▶ [Brief]: The following data has a line with "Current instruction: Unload" and a line with "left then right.". Write out exactly those lines and all the lines between them.
^^^^^^^^
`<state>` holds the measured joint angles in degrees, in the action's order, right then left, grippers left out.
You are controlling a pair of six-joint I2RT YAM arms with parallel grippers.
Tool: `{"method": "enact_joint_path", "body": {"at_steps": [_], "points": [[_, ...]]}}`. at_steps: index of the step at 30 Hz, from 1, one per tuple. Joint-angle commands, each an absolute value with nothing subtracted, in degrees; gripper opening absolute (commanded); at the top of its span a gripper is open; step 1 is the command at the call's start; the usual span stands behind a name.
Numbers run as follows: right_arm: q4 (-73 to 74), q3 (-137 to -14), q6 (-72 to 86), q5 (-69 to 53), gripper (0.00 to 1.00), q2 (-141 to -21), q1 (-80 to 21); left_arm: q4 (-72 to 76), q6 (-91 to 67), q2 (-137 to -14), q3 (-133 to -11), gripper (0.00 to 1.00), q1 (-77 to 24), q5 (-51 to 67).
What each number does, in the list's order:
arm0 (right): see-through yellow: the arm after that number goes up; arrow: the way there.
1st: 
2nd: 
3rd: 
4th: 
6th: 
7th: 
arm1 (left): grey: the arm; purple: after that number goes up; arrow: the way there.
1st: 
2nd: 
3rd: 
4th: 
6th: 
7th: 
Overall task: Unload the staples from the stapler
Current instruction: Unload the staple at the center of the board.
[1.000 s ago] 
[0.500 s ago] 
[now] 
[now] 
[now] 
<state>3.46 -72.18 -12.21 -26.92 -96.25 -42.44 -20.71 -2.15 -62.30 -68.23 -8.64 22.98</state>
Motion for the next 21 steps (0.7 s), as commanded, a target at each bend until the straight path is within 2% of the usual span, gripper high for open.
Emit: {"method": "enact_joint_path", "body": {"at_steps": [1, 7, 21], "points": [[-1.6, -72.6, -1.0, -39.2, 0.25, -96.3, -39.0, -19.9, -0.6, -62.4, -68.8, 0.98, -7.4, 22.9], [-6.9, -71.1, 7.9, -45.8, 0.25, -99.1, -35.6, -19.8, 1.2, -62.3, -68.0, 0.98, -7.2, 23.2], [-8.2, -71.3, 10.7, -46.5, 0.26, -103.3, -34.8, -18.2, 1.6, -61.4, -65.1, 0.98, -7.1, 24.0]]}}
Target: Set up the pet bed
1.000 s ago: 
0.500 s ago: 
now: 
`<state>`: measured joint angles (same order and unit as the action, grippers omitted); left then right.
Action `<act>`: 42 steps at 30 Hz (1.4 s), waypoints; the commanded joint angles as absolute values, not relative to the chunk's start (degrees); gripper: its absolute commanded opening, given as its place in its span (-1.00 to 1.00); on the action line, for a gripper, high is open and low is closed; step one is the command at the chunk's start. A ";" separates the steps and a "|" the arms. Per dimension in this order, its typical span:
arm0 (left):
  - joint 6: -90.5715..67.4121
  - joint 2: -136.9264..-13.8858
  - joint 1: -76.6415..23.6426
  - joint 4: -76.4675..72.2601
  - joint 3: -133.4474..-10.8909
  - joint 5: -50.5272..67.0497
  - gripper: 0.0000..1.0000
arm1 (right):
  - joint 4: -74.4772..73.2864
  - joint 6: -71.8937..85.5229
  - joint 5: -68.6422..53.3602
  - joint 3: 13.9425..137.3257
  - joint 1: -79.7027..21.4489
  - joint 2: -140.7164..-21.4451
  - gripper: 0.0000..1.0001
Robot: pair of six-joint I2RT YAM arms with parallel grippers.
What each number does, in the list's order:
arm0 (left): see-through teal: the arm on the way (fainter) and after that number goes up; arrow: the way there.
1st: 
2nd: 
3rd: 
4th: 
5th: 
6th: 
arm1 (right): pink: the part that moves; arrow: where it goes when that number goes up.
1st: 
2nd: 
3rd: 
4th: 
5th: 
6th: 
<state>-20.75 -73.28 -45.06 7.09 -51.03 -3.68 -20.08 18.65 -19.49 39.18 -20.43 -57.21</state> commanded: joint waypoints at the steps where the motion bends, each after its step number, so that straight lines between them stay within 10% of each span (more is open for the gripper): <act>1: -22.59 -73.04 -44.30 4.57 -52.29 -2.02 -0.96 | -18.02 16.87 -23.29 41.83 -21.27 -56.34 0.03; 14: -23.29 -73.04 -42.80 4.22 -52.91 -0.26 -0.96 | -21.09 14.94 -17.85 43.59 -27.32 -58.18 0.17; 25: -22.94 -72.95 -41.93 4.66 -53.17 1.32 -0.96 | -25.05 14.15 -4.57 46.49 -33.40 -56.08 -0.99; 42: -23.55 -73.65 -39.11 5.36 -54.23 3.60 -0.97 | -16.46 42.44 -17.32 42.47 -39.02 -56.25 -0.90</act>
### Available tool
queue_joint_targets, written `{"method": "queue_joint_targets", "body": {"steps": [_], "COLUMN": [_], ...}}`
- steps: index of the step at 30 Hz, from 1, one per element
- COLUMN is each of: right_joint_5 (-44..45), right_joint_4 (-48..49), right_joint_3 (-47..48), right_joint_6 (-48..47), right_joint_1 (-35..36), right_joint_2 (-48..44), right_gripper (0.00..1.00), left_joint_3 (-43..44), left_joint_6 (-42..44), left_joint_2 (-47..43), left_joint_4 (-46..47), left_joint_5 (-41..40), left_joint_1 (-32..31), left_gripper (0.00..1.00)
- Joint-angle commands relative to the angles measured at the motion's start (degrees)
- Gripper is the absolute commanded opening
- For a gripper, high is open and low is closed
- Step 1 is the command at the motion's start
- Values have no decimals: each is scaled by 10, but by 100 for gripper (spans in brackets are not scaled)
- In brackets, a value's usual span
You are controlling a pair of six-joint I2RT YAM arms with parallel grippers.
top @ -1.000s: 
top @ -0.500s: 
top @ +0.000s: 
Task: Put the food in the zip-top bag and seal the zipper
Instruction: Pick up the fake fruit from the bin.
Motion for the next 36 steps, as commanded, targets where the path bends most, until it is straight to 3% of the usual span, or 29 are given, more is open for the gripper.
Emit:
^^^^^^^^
▶ [Problem solution]:
Current instruction: Unload the staple at the center of the board.
[1.000 s ago] 
[0.500 s ago] 
[now] 
[now] 
[now] 
<state>3.46 -72.18 -12.21 -26.92 -96.25 -42.44 -20.71 -2.15 -62.30 -68.23 -8.64 22.98</state>
Motion for the next 21 steps (0.7 s), as commanded, a target at each bend until the straight path is within 2% of the usual span, gripper high for open.
Emit: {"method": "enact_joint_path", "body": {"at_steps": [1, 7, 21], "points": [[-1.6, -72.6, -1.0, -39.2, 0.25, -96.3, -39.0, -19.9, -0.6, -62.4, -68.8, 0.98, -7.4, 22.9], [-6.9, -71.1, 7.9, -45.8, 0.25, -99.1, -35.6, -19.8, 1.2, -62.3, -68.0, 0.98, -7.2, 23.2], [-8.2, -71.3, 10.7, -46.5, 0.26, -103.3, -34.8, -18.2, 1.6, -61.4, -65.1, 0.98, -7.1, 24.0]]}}
Target: Set up the pet bed
1.000 s ago: 
0.500 s ago: 
now: 
`<state>`: measured joint angles (same order and unit as the action, grippers omitted); left then right.

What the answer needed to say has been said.